Thanks to strong commodity prices, the oil-producing giant gushes profits and cash flow. In Q1, Exxon earned $5.5 billion in profits, a huge increase from the $2.7 billion in the year-ago period. Free cash flow totaled $10.8 billion for the quarter, compared to $6.9 billion in the same period last year.
Solid financials allow the company to return cash to investors. Exxon pays quarterly dividends of 88 cents per share, translating to an annual yield of 4.2%. Management has also increased the company’s share repurchase program to up to $30 billion through 2023.
Last month, Evercore ISI analyst Stephen Richardson upgraded Exxon from ‘in line’ to ‘outperform’ and set a price target of $120 — implying potential upside of 44%.

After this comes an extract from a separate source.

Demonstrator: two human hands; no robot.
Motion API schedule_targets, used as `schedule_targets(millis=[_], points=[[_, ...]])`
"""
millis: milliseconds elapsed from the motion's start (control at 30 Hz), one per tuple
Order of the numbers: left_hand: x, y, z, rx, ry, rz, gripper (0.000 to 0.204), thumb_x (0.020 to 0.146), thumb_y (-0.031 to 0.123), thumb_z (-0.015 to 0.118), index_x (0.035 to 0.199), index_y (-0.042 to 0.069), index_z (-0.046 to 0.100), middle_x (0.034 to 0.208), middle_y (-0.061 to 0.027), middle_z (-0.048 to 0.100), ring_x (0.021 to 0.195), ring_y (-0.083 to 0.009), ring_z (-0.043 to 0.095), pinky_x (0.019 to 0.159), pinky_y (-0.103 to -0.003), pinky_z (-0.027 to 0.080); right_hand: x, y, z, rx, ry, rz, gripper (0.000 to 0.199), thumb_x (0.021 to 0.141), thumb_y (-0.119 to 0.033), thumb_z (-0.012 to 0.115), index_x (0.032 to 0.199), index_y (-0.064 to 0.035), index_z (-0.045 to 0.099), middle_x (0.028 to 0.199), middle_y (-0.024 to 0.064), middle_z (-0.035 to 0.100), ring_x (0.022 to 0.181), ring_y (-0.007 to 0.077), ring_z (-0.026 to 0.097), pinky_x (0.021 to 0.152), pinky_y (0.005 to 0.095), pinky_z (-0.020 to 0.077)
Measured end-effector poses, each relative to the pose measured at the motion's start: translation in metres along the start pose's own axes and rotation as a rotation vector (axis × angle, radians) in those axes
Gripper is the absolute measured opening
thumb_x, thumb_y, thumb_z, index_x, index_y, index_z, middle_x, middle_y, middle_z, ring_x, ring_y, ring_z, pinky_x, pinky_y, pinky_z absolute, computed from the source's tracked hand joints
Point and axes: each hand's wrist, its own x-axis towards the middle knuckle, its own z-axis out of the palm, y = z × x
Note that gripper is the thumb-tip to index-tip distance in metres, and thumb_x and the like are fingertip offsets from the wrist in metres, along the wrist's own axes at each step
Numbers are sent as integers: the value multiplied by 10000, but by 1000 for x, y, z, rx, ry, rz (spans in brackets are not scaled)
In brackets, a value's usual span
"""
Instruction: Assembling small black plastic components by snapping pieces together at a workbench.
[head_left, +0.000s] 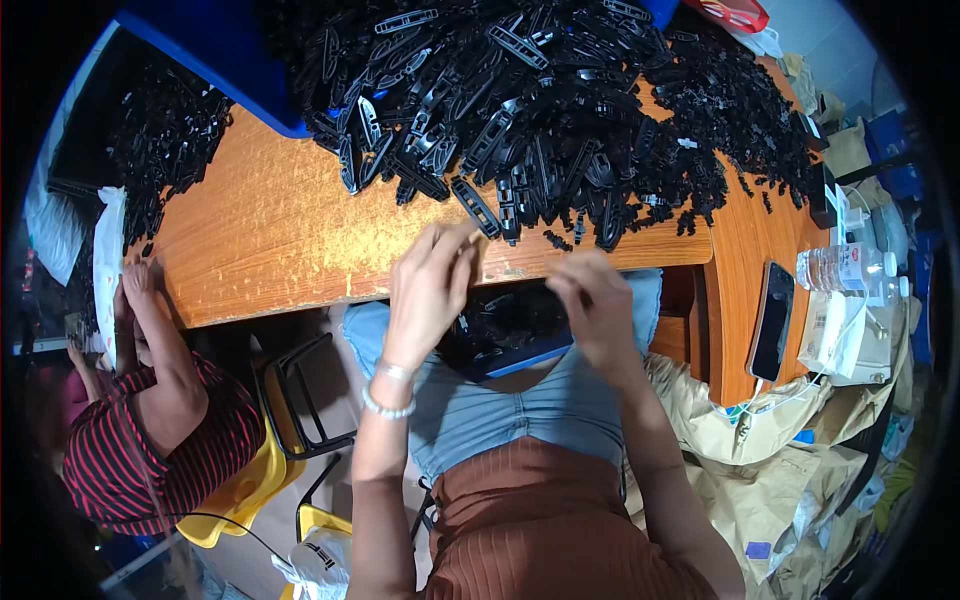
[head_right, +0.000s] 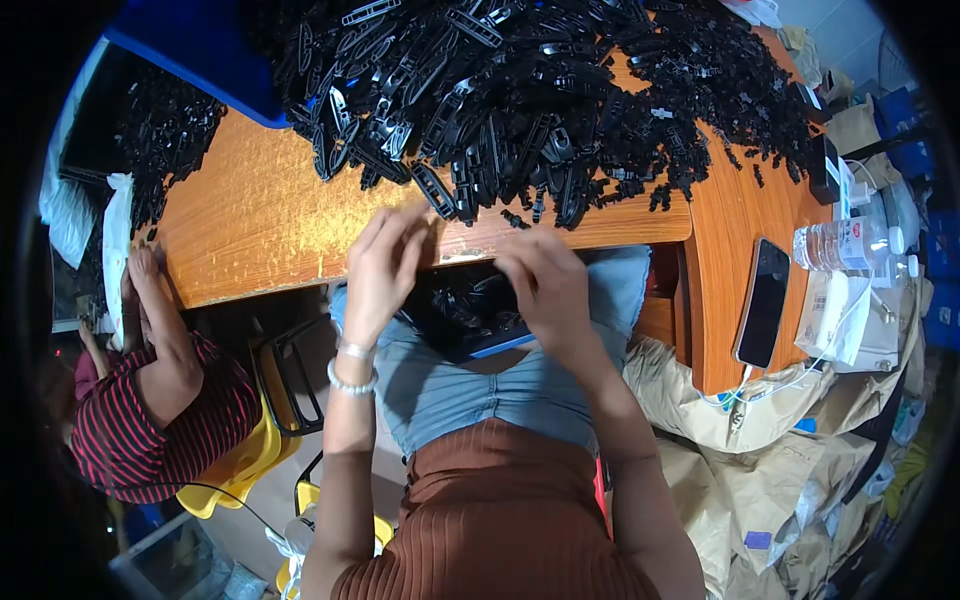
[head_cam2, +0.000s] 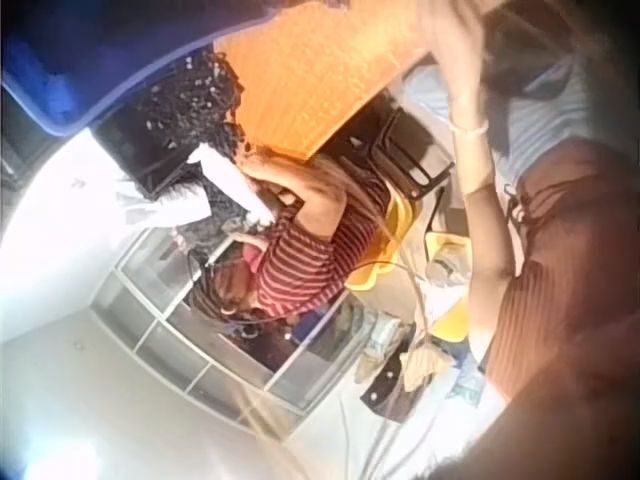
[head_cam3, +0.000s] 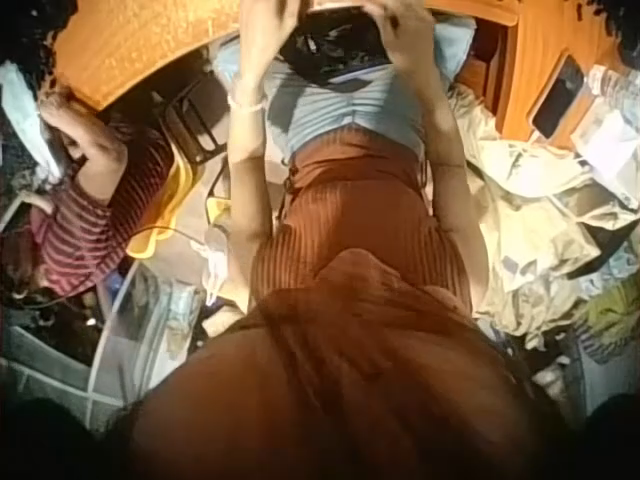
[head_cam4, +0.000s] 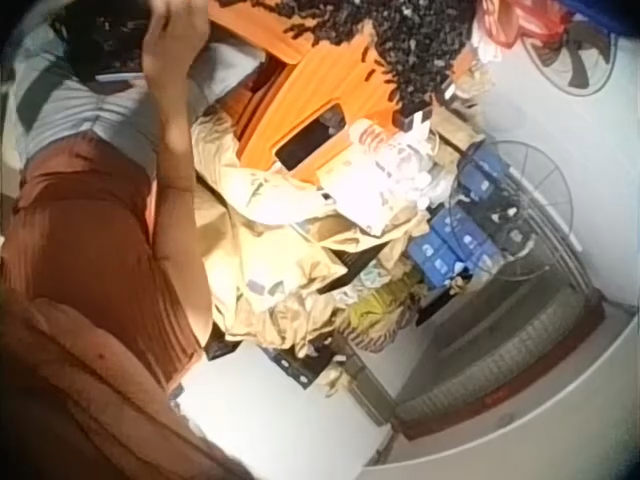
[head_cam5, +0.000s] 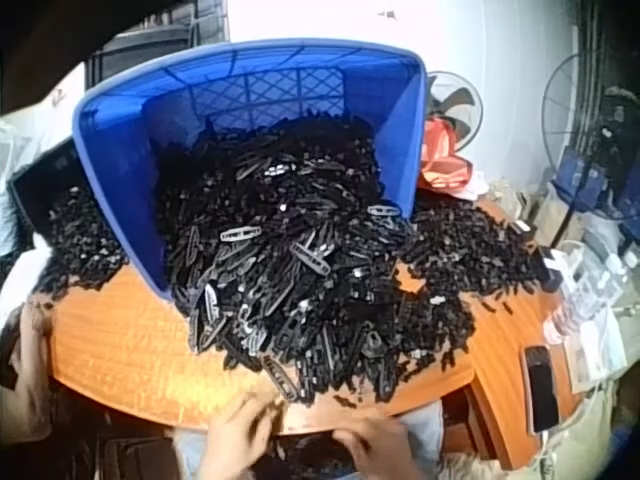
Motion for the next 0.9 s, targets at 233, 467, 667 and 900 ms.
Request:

Enterprise Products Partners (EPD)
Moving up the yield ladder we have Enterprise Products Partners, which operates approximately 50,000 miles of natural gas, natural gas liquid (NGL), crude oil, refined products, and petrochemical pipelines.
Structured as a master limited partnership, EPD pays oversized cash distributions to investors and grows them over time. Right now, the stock yields a generous 7.8%.
The partnership is outearning its payout. In Q1, EPD generated record distributable cash flow of $1.8 billion, which provided 1.8 times coverage of its quarterly distribution.
After EPD reported Q1 results, Mizuho analyst Gabriel Moreen reiterated a Buy rating on the stock and raised the price target from $30 to $32 — roughly 35% above where the stock sits today.
Magellan Midstream Partners (MMP)
Magellan Midstream is another high-yield master limited partnership well-positioned for this commodity cycle.
Magellan has 9,800 miles of refined products pipelines, 54 connected terminals, and two marine storage terminals. It also owns around 2,200 miles of crude oil pipelines and storage facilities with an aggregate storage capacity of approximately 39 million barrels.
The partnership pays quarterly distributions of $1.0375 per unit, giving the stock an enticing annual yield of 9.0%. Management expects Magellan to generate enough cash to cover its payout 1.24 times this year.
In May, JPMorgan analyst Jeremy Tonet upgraded Magellan from neutral to overweight. He also raised the price target to $57 — around 24% higher than the current levels.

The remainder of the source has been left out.